In this study, the protective effects of hesperidin and PMFs of ECRP on H2O2-induced cytotoxicity in PC12 cells were investigated by several biochemical assays. The data showed that most PMFs and ECRP were neuroprotective against H2O2-induced cytotoxicity in PC12 cells by diverse mechanisms and can at least be attributed to their antioxidant properties such as reduction of MDA levels and improvement of SOD and GSH-Px activities. Unlike the widely studied nobiletin and tangeretin, the intracellular antioxidant activities of PMF3–6 have never been reported before. However, it is worth noting that hesperidin, PMF3 and PMF4 exhibited weaker antioxidant effects in this study compared with other PMFs did.

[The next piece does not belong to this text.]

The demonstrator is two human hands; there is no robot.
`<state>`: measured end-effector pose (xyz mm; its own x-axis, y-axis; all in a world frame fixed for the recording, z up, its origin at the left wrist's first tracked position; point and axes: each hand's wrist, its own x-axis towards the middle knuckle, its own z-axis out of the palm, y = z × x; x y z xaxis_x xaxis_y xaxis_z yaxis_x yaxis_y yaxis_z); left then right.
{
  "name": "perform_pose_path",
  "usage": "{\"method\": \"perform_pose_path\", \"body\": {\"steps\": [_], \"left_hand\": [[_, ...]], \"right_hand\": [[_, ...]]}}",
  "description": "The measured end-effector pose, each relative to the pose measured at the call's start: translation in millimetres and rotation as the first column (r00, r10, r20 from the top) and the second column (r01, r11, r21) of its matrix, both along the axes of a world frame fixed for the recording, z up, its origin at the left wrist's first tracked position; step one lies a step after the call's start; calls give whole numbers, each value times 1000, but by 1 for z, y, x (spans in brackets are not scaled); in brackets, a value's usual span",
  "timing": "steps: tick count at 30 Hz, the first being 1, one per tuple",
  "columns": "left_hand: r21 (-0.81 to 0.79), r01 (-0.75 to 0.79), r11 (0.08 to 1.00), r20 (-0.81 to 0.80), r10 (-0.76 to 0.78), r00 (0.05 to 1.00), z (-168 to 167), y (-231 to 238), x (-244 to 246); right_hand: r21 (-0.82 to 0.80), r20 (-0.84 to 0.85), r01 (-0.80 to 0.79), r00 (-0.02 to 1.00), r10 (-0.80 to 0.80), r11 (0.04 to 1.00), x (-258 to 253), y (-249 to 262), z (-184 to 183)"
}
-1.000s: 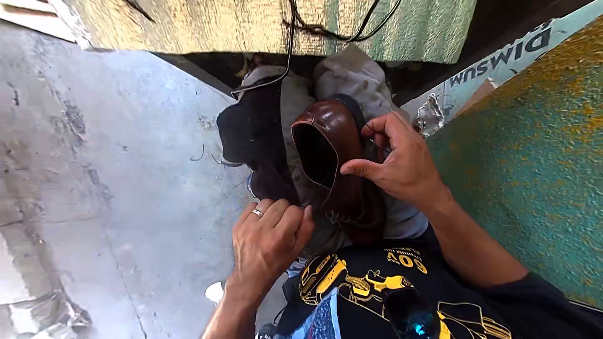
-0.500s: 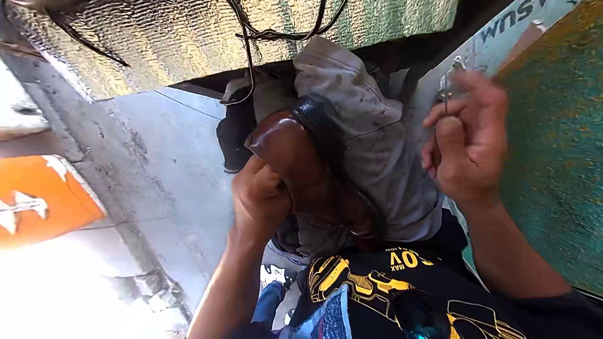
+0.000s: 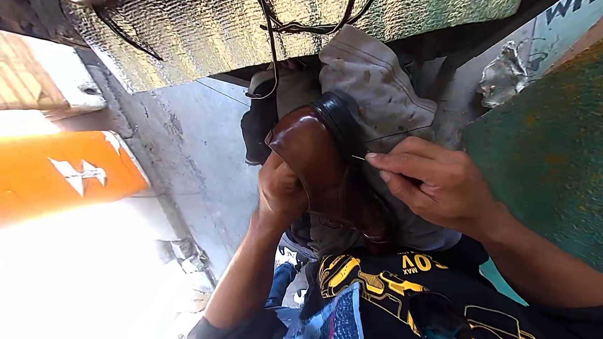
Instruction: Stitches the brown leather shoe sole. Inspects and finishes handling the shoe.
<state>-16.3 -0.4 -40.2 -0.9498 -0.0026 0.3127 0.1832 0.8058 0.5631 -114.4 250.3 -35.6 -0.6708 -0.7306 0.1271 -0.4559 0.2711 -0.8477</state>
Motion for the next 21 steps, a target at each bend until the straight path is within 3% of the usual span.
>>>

Because of the aglycone thereof, hesperidin’s polar is so high that it can hardly penetrate the cell membrane. The relationship between structure and bioactivity of PMFs has been investigated (Kwaii et al., 2012; Vermeer et al., 2010). Increasing methoxyl groups on the B-ring moiety lowers the activities of PMFs by A-ring methoxylation. When the number of A-ring methoxyl groups is 0–3, attachment of more than two methoxyl groups on the B-ring moiety would completely diminish the activity. Although each of the PMFs with four methoxyl groups on the A-ring moiety is significantly active, the activity is continuously reduced by increasing B-ring methoxyl groups. On the contrary, increasing A-ring methoxyl groups enhances the activity. In the meantime, the position of methoxyl group on the B-ring moiety evidently affects the activity. The activity is decreased when a methoxyl group is attached to the 4’-position. In contrast, many 3’-methoxylated PMFs are remarkably active. In short, the different antioxidant effects of PMFs in this study can be ascribed to the increase of the A-ring or the B-ring methoxyl groups.

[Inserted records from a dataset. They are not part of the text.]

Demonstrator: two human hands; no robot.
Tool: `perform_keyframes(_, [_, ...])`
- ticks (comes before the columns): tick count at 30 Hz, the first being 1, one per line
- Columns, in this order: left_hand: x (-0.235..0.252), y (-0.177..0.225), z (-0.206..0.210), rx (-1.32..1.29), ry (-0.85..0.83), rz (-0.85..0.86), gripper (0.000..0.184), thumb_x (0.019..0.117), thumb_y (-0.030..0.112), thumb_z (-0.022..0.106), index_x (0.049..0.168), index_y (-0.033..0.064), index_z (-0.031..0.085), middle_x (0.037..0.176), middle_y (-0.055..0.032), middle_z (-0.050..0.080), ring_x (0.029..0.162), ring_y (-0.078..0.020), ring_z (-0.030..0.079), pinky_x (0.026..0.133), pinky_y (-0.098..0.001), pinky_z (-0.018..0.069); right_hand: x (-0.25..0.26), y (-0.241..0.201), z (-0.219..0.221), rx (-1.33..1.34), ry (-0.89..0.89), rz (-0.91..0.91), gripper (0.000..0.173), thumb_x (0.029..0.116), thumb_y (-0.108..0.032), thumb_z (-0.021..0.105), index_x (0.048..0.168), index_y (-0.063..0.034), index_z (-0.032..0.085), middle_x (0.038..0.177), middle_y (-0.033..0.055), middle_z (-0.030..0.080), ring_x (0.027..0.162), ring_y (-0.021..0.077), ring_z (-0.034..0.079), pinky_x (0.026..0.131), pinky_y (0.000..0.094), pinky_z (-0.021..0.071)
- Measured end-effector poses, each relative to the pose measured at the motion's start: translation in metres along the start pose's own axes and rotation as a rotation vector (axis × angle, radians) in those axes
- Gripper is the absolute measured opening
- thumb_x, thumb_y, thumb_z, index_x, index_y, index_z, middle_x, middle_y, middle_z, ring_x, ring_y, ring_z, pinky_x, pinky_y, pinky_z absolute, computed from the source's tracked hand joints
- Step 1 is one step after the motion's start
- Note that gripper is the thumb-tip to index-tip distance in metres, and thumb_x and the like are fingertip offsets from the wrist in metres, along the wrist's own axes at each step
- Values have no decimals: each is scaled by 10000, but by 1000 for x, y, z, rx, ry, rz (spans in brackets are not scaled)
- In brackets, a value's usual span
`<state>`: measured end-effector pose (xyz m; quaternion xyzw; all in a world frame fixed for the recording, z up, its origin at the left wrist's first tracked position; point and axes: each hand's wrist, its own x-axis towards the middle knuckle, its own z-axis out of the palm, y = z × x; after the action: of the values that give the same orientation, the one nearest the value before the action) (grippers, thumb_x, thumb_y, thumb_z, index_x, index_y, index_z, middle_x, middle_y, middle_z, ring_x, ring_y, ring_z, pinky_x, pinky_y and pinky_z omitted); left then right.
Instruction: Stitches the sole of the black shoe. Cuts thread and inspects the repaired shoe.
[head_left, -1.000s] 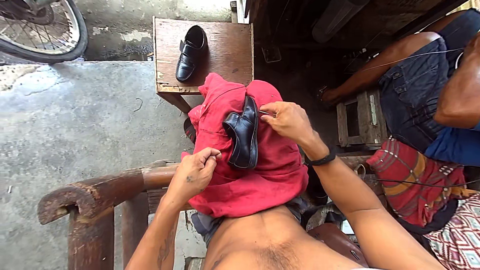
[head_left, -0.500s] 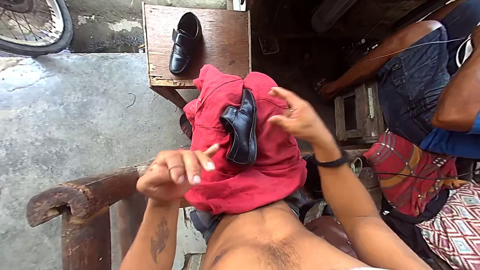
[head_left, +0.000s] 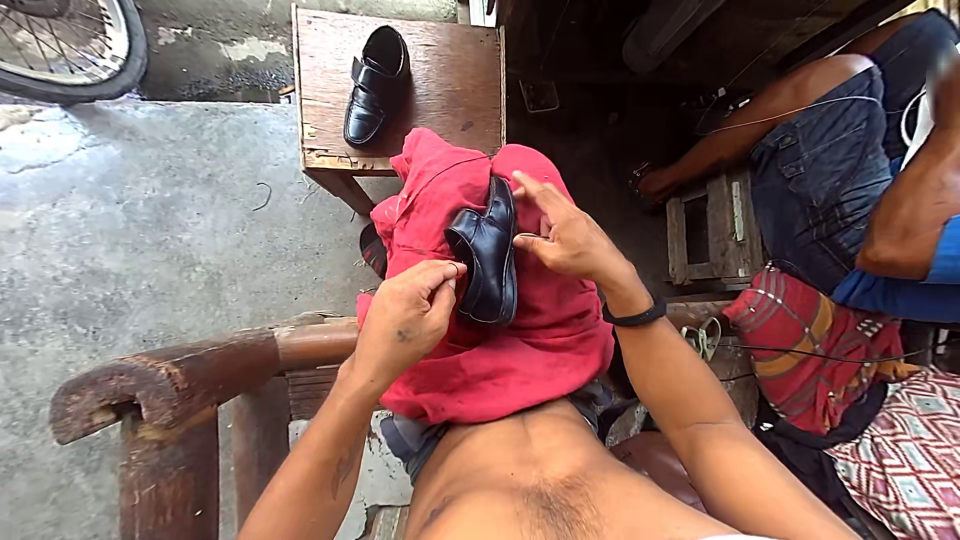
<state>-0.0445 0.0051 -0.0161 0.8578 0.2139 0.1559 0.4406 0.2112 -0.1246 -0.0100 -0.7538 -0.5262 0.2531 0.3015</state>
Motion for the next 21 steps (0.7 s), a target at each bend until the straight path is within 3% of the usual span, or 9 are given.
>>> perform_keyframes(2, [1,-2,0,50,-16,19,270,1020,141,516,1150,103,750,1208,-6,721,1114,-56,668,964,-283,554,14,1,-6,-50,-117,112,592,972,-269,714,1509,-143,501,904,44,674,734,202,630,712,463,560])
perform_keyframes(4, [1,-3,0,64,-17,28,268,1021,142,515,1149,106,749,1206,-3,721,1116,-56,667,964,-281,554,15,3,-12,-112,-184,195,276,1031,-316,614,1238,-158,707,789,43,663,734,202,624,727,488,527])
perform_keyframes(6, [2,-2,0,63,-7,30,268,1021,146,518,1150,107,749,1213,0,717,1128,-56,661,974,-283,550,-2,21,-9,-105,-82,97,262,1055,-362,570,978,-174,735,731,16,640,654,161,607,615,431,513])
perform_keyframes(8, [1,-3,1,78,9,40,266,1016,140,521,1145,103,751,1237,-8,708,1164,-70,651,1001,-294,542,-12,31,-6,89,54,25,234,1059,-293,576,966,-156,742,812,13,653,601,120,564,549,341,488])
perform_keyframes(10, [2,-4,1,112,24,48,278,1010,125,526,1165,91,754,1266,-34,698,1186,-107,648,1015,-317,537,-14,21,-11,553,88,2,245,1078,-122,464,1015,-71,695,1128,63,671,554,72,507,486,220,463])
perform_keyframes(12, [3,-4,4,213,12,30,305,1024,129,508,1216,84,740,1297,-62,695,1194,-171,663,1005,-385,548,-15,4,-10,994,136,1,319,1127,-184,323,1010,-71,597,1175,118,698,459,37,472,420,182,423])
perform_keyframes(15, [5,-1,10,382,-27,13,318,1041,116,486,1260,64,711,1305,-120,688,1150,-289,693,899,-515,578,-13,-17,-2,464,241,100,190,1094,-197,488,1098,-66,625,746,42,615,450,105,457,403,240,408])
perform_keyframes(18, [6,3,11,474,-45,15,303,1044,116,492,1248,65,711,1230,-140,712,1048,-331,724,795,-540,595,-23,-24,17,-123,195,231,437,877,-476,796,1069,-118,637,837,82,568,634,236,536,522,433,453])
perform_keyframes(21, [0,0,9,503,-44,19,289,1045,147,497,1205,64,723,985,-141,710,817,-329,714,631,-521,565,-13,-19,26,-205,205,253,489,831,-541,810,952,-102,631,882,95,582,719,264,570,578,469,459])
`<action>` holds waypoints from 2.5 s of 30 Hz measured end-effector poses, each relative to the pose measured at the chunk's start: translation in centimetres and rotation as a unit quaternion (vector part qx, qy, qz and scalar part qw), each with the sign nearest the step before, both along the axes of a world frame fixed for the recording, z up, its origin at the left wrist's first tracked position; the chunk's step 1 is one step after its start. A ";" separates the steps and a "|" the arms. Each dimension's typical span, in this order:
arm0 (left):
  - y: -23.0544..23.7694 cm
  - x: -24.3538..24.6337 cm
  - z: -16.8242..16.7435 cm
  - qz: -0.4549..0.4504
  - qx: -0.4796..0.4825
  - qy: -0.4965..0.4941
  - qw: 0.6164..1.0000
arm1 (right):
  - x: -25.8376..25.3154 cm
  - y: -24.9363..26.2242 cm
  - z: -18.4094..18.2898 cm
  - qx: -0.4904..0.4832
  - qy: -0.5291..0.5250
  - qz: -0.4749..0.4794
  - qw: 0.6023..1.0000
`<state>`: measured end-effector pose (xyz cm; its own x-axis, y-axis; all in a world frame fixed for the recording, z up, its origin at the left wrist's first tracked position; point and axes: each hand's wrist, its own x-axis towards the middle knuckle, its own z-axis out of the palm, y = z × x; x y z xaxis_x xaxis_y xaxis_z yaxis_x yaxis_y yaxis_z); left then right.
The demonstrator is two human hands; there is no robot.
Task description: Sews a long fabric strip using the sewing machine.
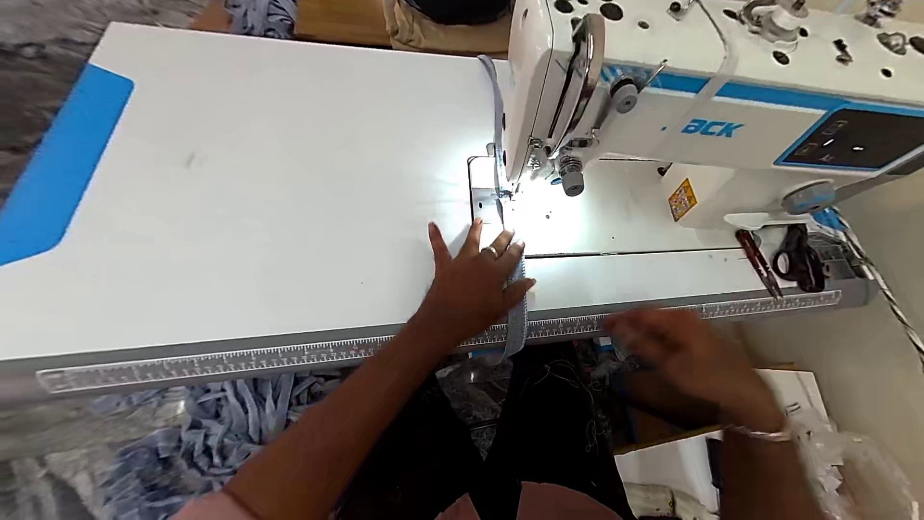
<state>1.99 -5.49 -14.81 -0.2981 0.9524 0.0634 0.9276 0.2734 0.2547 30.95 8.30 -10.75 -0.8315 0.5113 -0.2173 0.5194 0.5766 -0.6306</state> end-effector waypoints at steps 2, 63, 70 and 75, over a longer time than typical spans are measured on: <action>-1.4 0.4 -0.4 -0.012 -0.006 0.002 1.000 | -2.6 -4.1 -5.0 -0.157 -0.036 0.082 0.983; 0.8 -1.4 0.5 0.038 -0.016 0.010 0.999 | -2.0 -17.0 -1.0 0.114 -0.124 0.087 0.982; 3.6 -3.7 0.6 0.090 -0.053 0.012 0.994 | -1.1 -14.9 -2.4 -0.055 -0.219 0.162 0.961; 4.0 -4.3 0.7 0.093 -0.039 0.001 0.995 | 0.2 -4.0 1.7 0.119 -0.093 -0.002 0.989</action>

Su et al. (2012) have investigated the effects of nobiletin and its metabolite 3’,4’-dihydroxy-5,6,7,8-tetramethoxyflavone (DTF) on radical-scavenging, GSH level, glutamate-cysteine ligase gene expression, heme oxygenase-1 (HO-1) gene expression, NF-kB activation and other signaling pathways. Only DTF, but not nobiletin, suppressed the intracellular ROS accumulation in H2O2-treated cells, and induced heme oxygenase-1 gene expression by suppressing the NF-kB activation. The action mechanisms of PMF derivatives based on the findings are being studied in our group.

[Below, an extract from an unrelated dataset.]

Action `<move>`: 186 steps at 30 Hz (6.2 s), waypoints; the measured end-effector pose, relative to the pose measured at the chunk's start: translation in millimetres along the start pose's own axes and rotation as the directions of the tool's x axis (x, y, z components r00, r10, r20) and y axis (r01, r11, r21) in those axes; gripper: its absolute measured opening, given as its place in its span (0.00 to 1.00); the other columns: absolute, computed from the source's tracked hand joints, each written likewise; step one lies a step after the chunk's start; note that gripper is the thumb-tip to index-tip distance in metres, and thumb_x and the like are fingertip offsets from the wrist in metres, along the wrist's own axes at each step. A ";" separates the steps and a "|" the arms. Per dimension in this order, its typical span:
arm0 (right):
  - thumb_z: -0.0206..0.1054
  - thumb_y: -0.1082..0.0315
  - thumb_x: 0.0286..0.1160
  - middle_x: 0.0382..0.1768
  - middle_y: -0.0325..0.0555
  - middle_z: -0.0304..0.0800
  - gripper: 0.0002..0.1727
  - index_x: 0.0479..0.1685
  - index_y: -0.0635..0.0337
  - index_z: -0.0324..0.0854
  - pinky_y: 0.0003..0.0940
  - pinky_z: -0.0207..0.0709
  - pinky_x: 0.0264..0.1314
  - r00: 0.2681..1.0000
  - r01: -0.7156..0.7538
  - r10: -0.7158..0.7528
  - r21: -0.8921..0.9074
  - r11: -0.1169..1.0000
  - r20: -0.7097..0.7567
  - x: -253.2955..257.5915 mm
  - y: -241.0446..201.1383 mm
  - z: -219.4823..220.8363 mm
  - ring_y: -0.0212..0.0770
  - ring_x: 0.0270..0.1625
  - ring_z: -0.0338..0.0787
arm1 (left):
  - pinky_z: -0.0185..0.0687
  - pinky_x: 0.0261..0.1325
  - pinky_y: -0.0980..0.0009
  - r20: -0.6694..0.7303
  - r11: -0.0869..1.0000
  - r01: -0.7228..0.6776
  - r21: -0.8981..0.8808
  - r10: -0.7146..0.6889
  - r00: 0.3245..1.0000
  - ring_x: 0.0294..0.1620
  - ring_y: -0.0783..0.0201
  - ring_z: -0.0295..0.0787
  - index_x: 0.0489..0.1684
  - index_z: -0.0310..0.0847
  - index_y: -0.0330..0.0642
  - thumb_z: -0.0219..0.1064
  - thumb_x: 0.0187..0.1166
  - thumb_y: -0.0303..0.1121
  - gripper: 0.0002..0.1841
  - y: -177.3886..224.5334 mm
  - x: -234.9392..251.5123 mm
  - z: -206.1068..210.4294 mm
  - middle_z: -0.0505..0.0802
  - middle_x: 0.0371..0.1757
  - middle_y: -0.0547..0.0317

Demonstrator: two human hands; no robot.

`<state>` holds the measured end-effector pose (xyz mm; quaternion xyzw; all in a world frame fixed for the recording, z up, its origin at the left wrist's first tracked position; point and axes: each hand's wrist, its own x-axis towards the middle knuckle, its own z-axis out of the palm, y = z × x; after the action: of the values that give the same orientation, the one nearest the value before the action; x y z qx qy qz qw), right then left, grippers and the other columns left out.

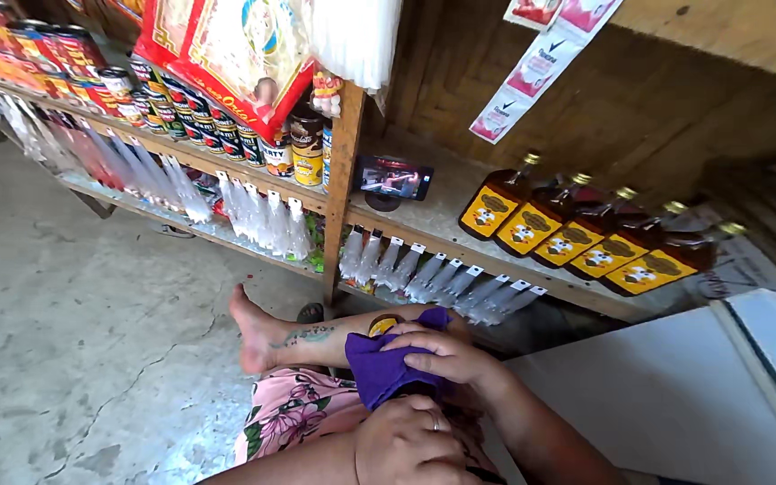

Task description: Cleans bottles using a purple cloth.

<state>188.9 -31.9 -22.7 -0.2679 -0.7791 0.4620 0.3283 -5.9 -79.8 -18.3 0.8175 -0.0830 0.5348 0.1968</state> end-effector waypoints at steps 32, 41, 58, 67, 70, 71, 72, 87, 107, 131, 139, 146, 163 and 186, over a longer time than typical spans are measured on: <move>0.58 0.55 0.88 0.76 0.55 0.79 0.23 0.75 0.55 0.81 0.42 0.64 0.87 0.998 -0.036 0.050 -0.245 0.969 0.050 -3.7 -24.2 6.1 0.46 0.83 0.72 | 0.78 0.51 0.65 -0.016 1.000 0.000 -0.012 0.000 1.000 0.35 0.58 0.83 0.40 0.85 0.45 0.53 0.89 0.40 0.15 -0.8 -0.9 -2.6 0.87 0.29 0.55; 0.55 0.55 0.89 0.71 0.54 0.83 0.22 0.70 0.56 0.85 0.42 0.65 0.85 0.997 -0.080 0.078 -0.229 0.970 -0.021 6.4 -19.7 10.7 0.44 0.80 0.76 | 0.80 0.51 0.65 -0.055 0.999 0.024 -0.024 -0.025 0.998 0.34 0.60 0.84 0.40 0.83 0.46 0.53 0.89 0.41 0.14 -2.9 2.8 -6.5 0.87 0.28 0.56; 0.57 0.57 0.88 0.74 0.57 0.81 0.23 0.76 0.56 0.80 0.45 0.64 0.86 0.990 -0.137 0.140 -0.289 0.947 -0.012 2.3 -24.4 5.3 0.48 0.81 0.74 | 0.79 0.51 0.66 -0.037 0.999 0.037 -0.024 -0.038 0.999 0.34 0.60 0.83 0.39 0.84 0.45 0.53 0.89 0.41 0.15 -1.9 5.5 -4.8 0.86 0.28 0.56; 0.64 0.55 0.83 0.69 0.51 0.86 0.20 0.68 0.50 0.87 0.60 0.62 0.83 0.848 -0.202 0.394 -0.471 0.859 0.354 56.6 -40.2 3.8 0.54 0.78 0.77 | 0.77 0.46 0.65 0.038 1.000 -0.012 -0.018 0.013 0.999 0.30 0.58 0.81 0.39 0.85 0.45 0.53 0.87 0.40 0.15 -1.0 0.9 0.9 0.84 0.25 0.55; 0.64 0.55 0.83 0.68 0.51 0.86 0.20 0.68 0.49 0.87 0.62 0.63 0.81 0.819 -0.210 0.432 -0.503 0.838 0.378 63.3 -40.9 6.7 0.54 0.76 0.78 | 0.77 0.46 0.65 0.035 1.000 -0.018 -0.022 0.019 0.999 0.30 0.59 0.81 0.38 0.86 0.45 0.53 0.87 0.40 0.15 -1.4 1.1 0.5 0.85 0.25 0.56; 0.64 0.55 0.82 0.68 0.51 0.86 0.20 0.67 0.50 0.87 0.61 0.63 0.81 0.827 -0.211 0.425 -0.497 0.841 0.368 62.6 -40.5 7.1 0.54 0.76 0.79 | 0.77 0.47 0.65 0.032 0.999 -0.021 -0.024 0.022 0.999 0.31 0.58 0.81 0.38 0.86 0.45 0.53 0.87 0.40 0.15 -1.6 0.9 0.3 0.85 0.26 0.55; 0.64 0.55 0.82 0.67 0.51 0.87 0.20 0.66 0.50 0.88 0.60 0.64 0.81 0.845 -0.207 0.405 -0.486 0.849 0.348 60.1 -39.6 7.3 0.53 0.76 0.79 | 0.77 0.47 0.65 0.029 0.999 -0.022 -0.023 0.023 0.999 0.31 0.58 0.81 0.38 0.86 0.45 0.53 0.87 0.40 0.16 -1.7 0.7 0.2 0.85 0.26 0.55; 0.56 0.46 0.87 0.67 0.55 0.85 0.28 0.64 0.60 0.86 0.38 0.67 0.84 0.992 0.060 -0.083 -0.216 0.975 -0.099 -9.0 9.7 11.4 0.41 0.77 0.77 | 0.77 0.49 0.64 0.050 1.000 -0.012 0.011 0.012 0.999 0.33 0.56 0.83 0.39 0.84 0.45 0.47 0.91 0.43 0.19 0.6 -1.5 3.5 0.86 0.28 0.54; 0.42 0.38 0.90 0.84 0.45 0.69 0.35 0.81 0.54 0.69 0.31 0.56 0.90 0.925 0.070 -0.190 -0.344 0.936 -0.329 -37.3 24.3 39.1 0.29 0.88 0.62 | 0.79 0.49 0.67 -0.087 1.000 0.030 0.002 -0.030 0.996 0.32 0.61 0.82 0.40 0.84 0.45 0.54 0.89 0.41 0.14 -4.3 4.9 -6.1 0.86 0.26 0.56; 0.62 0.55 0.85 0.68 0.52 0.87 0.20 0.66 0.52 0.88 0.64 0.64 0.80 0.697 -0.190 0.551 -0.623 0.759 0.459 87.5 -42.8 15.4 0.56 0.77 0.79 | 0.78 0.48 0.65 0.032 1.000 -0.029 0.010 0.029 0.999 0.32 0.57 0.83 0.39 0.86 0.45 0.51 0.89 0.40 0.17 -1.8 0.3 3.4 0.86 0.27 0.55; 0.64 0.64 0.82 0.67 0.60 0.85 0.18 0.63 0.67 0.87 0.45 0.66 0.81 0.838 -0.411 0.470 -0.246 0.878 0.278 76.7 27.5 -7.8 0.49 0.75 0.80 | 0.78 0.49 0.64 0.056 0.999 -0.028 0.031 0.026 0.998 0.32 0.57 0.83 0.38 0.85 0.46 0.53 0.87 0.38 0.14 -0.9 0.5 1.2 0.86 0.27 0.55; 0.54 0.64 0.89 0.66 0.56 0.87 0.21 0.65 0.70 0.84 0.29 0.71 0.79 0.911 -0.296 0.267 -0.049 0.954 -0.314 30.9 61.5 -4.9 0.34 0.70 0.84 | 0.82 0.63 0.68 -0.199 0.908 0.418 -0.013 -0.412 0.889 0.51 0.68 0.88 0.51 0.82 0.49 0.56 0.88 0.45 0.13 -5.8 15.3 -28.2 0.91 0.43 0.62; 0.49 0.63 0.92 0.76 0.56 0.80 0.23 0.73 0.69 0.79 0.30 0.63 0.86 0.852 -0.315 0.269 -0.029 0.949 -0.449 14.8 37.9 2.8 0.36 0.80 0.76 | 0.79 0.41 0.70 -0.213 0.911 0.175 -0.374 -0.268 0.940 0.25 0.68 0.80 0.17 0.69 0.45 0.47 0.92 0.46 0.26 -26.5 37.5 -36.8 0.79 0.17 0.61; 0.54 0.56 0.91 0.60 0.53 0.89 0.21 0.58 0.58 0.90 0.37 0.68 0.82 0.985 0.113 -0.151 -0.347 0.931 -0.083 5.2 -17.6 16.1 0.42 0.72 0.82 | 0.76 0.42 0.67 -0.049 0.982 0.114 -0.148 -0.123 0.991 0.27 0.62 0.80 0.17 0.74 0.44 0.52 0.89 0.43 0.24 -4.7 9.8 -1.6 0.82 0.18 0.56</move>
<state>171.4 -44.5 -11.3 -0.2923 -0.8447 0.2817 0.3488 -1.6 -74.2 -9.9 0.7886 -0.0672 0.5382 0.2896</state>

To determine the contents of PMFs absorbed in blood, and to evaluate the bioavailability of PMFs in plant extract, the pharmacokinetics of nobiletin and tangeretin, which had maximum antioxidative components, were also studied. Compared with those of purified nobiletin and tangeretin in rat serum, the pharmacokinetic parameters in our study were different. The peak- reaching time of tangeretin in serum after administration of purified tangeretin was close to that of ECRP administration, while the administration of purified nobiletin rendered the peak serum level much earlier than that of ECRP did. The results may be attributed to the difference between pure compound and plant extract, as the latter was subject to interaction between constituents. In addition, the method was the first LC-UV quantitative assay of nobiletin and tangeretin in rat plasma samples following oral administration of ECRP. Being specific, sensitive, accurate and reproducible, the method was successfully applied to the pharmacokinetic studies of PMFs in biological samples. Given the valuable findings herein, the tissue distributions of nobiletin and tangeretin, especially their presence in brain, should be further studied.